» **What this task involves**
Show all lines from the data that include the word "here".

» **Given data**

--- START ---

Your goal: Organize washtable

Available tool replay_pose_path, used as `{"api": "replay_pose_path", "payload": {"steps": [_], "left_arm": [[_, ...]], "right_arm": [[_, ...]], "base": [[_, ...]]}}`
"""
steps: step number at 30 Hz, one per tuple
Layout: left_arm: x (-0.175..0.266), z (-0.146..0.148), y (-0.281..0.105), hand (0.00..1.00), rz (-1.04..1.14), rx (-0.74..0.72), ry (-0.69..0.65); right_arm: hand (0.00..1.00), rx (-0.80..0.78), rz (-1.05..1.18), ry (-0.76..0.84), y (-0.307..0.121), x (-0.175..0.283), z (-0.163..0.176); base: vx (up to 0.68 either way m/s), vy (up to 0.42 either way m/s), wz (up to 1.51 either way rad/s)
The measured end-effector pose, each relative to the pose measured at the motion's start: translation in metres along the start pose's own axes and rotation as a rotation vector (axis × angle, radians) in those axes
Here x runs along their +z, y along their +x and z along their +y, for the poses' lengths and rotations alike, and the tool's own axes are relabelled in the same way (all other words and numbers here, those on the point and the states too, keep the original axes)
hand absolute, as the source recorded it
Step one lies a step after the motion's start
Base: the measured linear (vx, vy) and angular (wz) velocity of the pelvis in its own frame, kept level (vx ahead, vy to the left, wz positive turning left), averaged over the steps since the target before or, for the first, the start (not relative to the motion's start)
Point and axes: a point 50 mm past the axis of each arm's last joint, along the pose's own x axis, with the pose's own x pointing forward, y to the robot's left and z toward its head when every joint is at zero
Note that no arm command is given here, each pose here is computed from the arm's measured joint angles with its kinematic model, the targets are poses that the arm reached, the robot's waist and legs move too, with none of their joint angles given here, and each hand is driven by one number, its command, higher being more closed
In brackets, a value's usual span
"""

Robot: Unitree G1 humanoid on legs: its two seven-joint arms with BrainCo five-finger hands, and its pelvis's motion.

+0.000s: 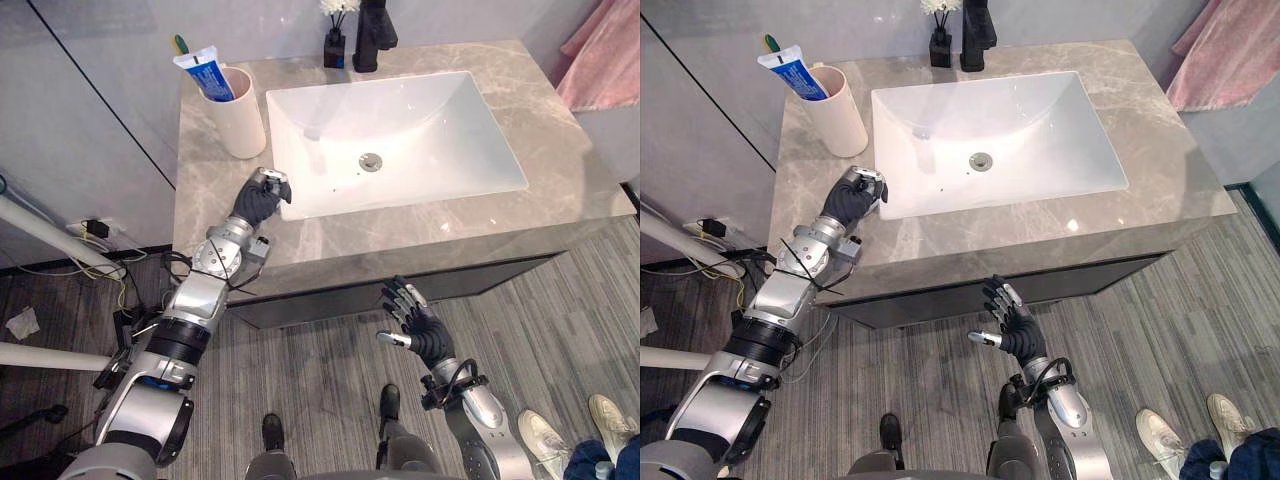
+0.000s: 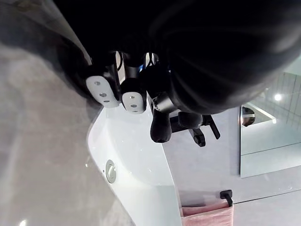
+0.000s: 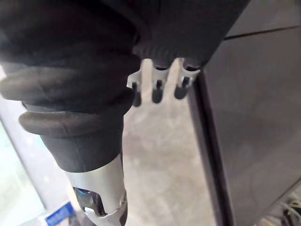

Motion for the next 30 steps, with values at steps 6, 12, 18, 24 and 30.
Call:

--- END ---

» **Task result**
Here x runs along their +z, y along their +x and z along their +y, for the poses' lengths and rotations alike, and the tool's own axes are relabelled in the same way (all other words and numbers here, those on the point and the states too, keep the original axes)
Note that no arm command is given here, each pose here is computed from the arm's measured joint angles with its kinematic model, the targets are poses that the arm reached, the robot's waist and legs move too, with none of their joint angles given here, and each hand is driven by one number, its command, higher being more closed

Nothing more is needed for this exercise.